Leonora Carrington, a rebelde selvagem do surrealismo

Leonora Carrington foi uma pessoa autêntica e brilhante. Sua personalidade marcante não aceitava imposições.

Leonora Carrington

Essa condição social lhe permitiu ter cavalos, excelente educação e viver uma vida de princesa. Sua mãe tinha muitas criadas e gostava de utilizar seu tempo lendo para Leonora contos celtas sobre elfos, gigantes, ogros e outros seres mitológicos. Isso semearia sua imaginação da jovem “fantasmas” que ela dizia ver na casa.

Apesar dessa vida de conforto e posses, não se sentia feliz. Vivia em um ambiente de opressão pela condição de mulher burguesa, pois a família queria que ela se casasse e fosse uma espécie de “mulher – troféu”, plenamente linda e educada, meramente decorativa como era o padrão burguês tradicional.

Seus pais a enviavam para escolas de etiqueta para aprender boas maneiras, mas sempre terminava expulsa destas instituições.

Era realmente muito rebelde, sentia-se uma ‘outsider’, não teve jeito de se encaixar na sociedade inglesa.

“Eles pediram para eu ir embora. Disseram ao meu pai: “Ela não colabora com nenhum trabalho ou jogo.””
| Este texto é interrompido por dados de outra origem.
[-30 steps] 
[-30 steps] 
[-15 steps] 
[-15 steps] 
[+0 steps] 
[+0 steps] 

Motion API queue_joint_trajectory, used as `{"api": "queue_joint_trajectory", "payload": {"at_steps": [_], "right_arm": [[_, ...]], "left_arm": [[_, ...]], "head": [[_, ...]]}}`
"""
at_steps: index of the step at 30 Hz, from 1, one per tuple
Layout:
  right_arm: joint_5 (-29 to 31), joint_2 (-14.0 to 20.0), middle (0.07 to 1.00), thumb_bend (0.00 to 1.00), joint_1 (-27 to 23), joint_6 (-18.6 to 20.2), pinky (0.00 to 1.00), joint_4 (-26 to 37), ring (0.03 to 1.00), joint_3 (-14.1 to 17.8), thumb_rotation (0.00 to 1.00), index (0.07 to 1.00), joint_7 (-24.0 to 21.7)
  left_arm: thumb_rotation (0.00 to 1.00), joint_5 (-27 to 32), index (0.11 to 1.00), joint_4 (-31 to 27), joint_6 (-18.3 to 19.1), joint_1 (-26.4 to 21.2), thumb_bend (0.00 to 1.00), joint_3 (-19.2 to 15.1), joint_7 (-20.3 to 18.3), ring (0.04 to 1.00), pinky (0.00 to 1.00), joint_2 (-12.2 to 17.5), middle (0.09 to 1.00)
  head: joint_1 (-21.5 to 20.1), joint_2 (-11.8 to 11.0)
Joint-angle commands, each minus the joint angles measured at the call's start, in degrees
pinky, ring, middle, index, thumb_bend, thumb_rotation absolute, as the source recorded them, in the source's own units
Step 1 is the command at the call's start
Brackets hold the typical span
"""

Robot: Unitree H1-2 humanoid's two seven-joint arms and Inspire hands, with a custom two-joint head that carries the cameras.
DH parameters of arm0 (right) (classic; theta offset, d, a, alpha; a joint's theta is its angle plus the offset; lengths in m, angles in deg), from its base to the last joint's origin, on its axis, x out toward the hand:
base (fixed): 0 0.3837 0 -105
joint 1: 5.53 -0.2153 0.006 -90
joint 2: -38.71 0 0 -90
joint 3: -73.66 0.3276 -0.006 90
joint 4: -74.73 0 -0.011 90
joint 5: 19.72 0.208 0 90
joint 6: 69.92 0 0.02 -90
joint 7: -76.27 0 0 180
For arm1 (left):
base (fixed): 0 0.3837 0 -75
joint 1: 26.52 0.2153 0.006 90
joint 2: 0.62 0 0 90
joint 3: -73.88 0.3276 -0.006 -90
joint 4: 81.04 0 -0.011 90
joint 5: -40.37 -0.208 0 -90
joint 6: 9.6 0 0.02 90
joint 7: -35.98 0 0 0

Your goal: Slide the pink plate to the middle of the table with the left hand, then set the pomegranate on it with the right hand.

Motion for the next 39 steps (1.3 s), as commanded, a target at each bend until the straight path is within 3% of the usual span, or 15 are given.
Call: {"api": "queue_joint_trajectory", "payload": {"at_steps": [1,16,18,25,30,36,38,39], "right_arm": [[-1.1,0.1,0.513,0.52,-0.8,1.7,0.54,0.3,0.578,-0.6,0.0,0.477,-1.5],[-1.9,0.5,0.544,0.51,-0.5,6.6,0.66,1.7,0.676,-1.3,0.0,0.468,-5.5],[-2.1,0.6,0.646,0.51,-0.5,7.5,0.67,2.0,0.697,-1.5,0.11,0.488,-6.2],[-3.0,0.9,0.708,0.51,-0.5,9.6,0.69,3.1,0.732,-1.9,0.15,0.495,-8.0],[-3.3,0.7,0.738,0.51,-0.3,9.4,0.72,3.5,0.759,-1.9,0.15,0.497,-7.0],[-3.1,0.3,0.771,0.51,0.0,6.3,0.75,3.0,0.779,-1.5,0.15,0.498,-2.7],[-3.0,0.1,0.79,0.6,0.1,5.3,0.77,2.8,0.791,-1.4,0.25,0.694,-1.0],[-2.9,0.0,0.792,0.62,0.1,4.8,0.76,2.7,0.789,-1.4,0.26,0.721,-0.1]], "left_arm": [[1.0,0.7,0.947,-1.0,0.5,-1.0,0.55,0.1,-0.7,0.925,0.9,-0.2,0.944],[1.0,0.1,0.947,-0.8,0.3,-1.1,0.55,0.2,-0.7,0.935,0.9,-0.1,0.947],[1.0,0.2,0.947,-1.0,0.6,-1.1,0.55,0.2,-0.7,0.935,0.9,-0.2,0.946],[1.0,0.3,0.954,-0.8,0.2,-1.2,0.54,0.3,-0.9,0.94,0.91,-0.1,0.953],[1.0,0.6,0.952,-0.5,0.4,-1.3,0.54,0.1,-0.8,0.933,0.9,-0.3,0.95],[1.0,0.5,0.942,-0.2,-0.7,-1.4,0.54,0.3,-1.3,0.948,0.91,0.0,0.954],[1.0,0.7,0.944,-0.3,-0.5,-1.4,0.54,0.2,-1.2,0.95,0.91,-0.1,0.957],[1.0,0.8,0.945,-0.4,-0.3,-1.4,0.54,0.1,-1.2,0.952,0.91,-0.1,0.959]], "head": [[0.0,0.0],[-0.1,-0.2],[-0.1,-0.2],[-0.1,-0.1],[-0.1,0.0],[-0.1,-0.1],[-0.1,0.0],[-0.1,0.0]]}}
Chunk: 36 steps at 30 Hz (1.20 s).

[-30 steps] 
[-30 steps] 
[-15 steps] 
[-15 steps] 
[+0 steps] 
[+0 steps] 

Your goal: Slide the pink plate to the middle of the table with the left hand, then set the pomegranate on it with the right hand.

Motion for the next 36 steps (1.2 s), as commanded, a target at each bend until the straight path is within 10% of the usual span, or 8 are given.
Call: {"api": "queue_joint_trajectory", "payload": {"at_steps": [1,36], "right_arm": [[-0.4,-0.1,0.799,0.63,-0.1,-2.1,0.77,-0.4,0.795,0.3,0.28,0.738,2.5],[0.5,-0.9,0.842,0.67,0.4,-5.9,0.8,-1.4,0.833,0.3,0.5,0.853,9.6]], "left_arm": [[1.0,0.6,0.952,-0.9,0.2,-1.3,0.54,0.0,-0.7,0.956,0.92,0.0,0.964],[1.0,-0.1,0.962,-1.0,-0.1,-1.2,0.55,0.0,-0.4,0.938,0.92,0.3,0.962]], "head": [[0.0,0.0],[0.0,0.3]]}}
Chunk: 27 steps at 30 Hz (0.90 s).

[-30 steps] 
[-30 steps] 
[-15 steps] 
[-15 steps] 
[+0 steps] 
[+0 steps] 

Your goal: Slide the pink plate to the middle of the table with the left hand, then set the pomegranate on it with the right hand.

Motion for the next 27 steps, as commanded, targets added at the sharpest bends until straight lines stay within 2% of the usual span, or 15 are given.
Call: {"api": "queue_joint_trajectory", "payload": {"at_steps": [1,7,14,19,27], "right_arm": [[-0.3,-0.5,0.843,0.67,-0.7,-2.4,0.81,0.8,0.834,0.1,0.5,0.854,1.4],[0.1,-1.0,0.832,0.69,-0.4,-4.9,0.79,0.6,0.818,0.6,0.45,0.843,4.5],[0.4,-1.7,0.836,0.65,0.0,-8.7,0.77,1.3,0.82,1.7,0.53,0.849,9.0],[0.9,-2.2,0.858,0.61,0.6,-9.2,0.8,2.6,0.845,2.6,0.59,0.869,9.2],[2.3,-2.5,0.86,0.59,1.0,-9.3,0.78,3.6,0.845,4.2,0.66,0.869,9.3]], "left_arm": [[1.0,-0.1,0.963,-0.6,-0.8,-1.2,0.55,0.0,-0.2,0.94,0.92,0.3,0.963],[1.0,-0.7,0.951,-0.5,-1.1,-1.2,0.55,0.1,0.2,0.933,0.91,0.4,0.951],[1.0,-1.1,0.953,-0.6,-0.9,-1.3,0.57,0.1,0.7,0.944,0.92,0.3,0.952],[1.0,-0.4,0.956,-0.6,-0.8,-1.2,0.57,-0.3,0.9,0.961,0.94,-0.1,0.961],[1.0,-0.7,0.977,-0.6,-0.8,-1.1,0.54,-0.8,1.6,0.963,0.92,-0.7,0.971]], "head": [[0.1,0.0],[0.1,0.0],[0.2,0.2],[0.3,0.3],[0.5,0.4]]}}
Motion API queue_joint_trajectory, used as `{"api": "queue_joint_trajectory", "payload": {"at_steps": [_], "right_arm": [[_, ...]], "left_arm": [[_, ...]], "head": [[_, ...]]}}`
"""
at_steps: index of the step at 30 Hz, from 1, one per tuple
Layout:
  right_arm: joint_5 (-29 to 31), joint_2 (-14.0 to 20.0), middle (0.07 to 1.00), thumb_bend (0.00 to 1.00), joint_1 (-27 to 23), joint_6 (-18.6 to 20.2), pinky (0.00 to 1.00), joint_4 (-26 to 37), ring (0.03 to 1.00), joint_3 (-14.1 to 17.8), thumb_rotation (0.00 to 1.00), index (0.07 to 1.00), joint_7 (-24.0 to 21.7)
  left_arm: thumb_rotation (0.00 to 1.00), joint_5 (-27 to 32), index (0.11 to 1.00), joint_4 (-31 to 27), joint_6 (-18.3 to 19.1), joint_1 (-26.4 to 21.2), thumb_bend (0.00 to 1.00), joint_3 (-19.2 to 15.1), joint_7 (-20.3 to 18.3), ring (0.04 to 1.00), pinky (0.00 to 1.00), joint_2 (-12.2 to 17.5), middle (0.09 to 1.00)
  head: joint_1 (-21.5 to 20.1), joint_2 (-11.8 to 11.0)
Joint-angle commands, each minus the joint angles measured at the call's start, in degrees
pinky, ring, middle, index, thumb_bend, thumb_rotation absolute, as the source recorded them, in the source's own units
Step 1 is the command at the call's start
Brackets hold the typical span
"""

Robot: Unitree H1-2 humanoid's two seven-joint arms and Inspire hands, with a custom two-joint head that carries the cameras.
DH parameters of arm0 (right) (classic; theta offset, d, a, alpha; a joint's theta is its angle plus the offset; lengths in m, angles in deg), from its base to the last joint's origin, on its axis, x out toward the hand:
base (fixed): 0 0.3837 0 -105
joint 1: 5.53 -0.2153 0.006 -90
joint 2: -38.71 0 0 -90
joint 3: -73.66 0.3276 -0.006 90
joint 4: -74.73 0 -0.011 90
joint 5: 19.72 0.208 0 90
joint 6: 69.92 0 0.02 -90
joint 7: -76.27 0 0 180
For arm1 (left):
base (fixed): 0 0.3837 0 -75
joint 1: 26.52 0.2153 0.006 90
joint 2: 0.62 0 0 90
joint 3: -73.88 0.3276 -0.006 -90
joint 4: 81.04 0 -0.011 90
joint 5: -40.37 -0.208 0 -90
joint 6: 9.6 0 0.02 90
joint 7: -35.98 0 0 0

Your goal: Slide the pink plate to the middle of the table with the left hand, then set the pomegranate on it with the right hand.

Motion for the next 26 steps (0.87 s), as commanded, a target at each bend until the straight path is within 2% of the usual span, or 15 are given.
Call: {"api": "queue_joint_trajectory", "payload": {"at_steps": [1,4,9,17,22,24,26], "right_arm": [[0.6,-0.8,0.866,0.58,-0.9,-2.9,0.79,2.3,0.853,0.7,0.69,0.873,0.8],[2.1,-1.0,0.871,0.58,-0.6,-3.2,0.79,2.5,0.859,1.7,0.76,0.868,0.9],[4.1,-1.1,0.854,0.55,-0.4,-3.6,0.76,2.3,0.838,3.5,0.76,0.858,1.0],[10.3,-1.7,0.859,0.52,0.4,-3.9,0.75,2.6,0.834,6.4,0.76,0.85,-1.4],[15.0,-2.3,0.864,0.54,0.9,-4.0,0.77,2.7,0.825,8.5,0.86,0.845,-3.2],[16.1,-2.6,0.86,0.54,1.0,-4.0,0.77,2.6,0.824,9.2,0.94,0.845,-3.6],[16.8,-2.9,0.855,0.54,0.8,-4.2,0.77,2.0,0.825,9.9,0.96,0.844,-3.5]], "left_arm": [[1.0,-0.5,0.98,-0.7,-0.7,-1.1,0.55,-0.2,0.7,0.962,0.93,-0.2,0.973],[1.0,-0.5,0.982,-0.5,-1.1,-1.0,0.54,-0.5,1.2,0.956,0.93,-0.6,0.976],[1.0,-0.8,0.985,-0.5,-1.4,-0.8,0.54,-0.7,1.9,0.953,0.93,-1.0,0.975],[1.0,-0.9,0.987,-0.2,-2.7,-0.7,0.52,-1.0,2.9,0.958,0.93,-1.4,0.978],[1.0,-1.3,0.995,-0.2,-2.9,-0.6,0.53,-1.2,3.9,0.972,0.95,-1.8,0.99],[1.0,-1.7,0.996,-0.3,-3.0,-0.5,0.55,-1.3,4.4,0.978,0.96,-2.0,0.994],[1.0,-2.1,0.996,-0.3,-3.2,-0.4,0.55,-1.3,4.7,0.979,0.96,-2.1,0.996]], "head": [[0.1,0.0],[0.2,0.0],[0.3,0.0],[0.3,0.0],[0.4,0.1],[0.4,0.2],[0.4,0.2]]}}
Assim, a menina Leonora: com contos da Irlanda, vivendo em um castelo “assombrado”, selvagemente rebelde, sentindo-se deslocada. Em sua juventude simplesmente não se deixava moldar por ninguém e seu pai odiava isso.

A comida de Lord Candlestick (1938)

Em sua pintura A comida de Lord Candlestick, (1938) que fez aos 21 anos, vemos a representação de um almoço com a realeza na tentativa de casar Leonora. Na tela, ela está representada como que hesitante com o rosto virado. Os personagens estão comendo bebês. Uma forte analogia de como seus pais não lhe davam a oportunidade da escolha e a condenavam. A figura que está com um objeto na cabeça é o pai de Leonora, que o apelidou de candelabro para ilustrar o quanto rígido ele era.

Mas o mais famoso quadro, e talvez o mais representativo, seja seu autorretrato chamado Estalagem do cavalo da alvorada (1938). Nele, Leonora está em uma sala vazia onde encontramos três elementos muito interessantes: uma janela com um cavalo branco cavalgando livremente no pasto, uma hiena com mamilos pronunciados e outro cavalo de madeira na parede.

Autorretrato A estalagem do cavalo da alvorada (1938)

Esses três elementos junto à Leonora se completam formando um círculo, cada um levando ao outro.

A hiena representa o selvagem, o rebelde no mundo de Leonora, é como o seu alter-ego. Nota-se que ambas estão na mesma posição, levantando a mão. Diz a própria Leonora a respeito:

Na sua história, a hiena toma o seu lugar nessa hora, porque era muito absurdo, sabe? Assim eu estava tomando uma atitude.”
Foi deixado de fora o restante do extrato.